Prince Adam tenant l'épée de puissance

« Les Maîtres de l'Univers » a le pouvoir – le pouvoir de divertir, bien sûr. Combinant le glorieux camp codé des années 80 avec l'action de l'épée et de la sorcellerie, c'est un film fantastique destiné à exciter et ravir plutôt que de remporter des Oscars et de recevoir une ovation debout à Cannes. C'est le genre de film pour lequel vous pouvez éteindre votre cerveau, mais, malgré cela, vous voulez vraiment voir le prince Adam (Nicholas Galitzine) se transformer en guerrier He-Man et frapper le drôle d'os de Skeletor (Jared Leto) pour sauver Eternia et apporter la paix et la prospérité à tous.

Les réactions critiques au film « Les Maîtres de l'Univers » signifient qu'il s'agit d'un moment amusant qu'il vaut mieux apprécier dans l'esprit des dessins animés du samedi matin. Mais que se passe-t-il après l’avoir regardé ? Eh bien, vous pouvez rechercher « Les Maîtres de l'Univers » de 1987 avec Dolph Lundgren dans le rôle de He-Man et Frank Langella dans le rôle de Skeletor, ainsi que les différentes séries animées. Mais il existe d'autres films sur le même thème qui feront monter le sang et l'adrénaline lorsque vous serez assis là avec votre pagne et votre Power Sword sur le canapé. Voici les cinq meilleurs films comme « Les Maîtres de l'Univers ».

Flash Gordon

Il y a quelque chose de différent dans les mecs blonds chamois affrontant des dictateurs cosmiques.
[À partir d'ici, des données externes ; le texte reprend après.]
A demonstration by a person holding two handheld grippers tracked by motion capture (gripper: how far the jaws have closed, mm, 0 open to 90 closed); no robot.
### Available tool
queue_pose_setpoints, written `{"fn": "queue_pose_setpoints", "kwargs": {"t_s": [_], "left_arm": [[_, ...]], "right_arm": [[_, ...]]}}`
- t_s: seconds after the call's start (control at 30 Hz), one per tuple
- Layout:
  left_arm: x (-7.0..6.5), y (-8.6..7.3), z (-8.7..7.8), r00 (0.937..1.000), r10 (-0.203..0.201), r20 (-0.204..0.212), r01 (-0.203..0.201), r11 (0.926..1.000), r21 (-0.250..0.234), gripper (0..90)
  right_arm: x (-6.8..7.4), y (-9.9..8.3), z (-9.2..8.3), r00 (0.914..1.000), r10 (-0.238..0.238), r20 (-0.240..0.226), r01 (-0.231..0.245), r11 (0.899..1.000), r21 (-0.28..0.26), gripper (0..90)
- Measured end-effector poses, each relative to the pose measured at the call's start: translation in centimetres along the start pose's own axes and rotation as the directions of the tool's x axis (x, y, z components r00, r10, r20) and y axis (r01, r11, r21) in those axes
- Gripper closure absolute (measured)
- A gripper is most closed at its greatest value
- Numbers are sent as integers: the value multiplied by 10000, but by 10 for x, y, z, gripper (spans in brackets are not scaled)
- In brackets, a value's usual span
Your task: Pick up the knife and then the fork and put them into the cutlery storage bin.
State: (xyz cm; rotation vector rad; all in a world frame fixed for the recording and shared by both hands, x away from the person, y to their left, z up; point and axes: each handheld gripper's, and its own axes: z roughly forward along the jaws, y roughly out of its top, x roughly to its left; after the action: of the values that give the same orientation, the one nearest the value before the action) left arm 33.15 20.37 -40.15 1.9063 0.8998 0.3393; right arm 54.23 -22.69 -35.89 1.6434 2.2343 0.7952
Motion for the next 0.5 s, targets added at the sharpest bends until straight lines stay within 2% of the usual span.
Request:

Ming l'Impitoyable (Max von Sydow) n'a pas opté pour un peeling aussi drastique que Skeletor, mais il reste un méchant menaçant – ses sourcils diaboliques rivalisent avec ceux bercés par Robbie Rotten de la série pour enfants bien-aimée des années 2000 « LazyTown ».

Dans « Flash Gordon » des années 1980, Ming décide d’accélérer la destruction de la Terre, car c’est ce que font les méchants. Cependant, un champion inattendu se lève pour sauver le troisième rocher du soleil : Flash Gordon (Sam J. Jones). La star du football et ses nouveaux amis Dale Arden (Melody Anderson) et le Dr Hans Zarkov (Chaim Topol) se rendent sur la planète Mongo pour arrêter Ming et ses forces infâmes. Dans ce nouveau monde, il y a de nombreux alliés et ennemis, mais c'est aux héros de découvrir à qui ils peuvent faire confiance ici.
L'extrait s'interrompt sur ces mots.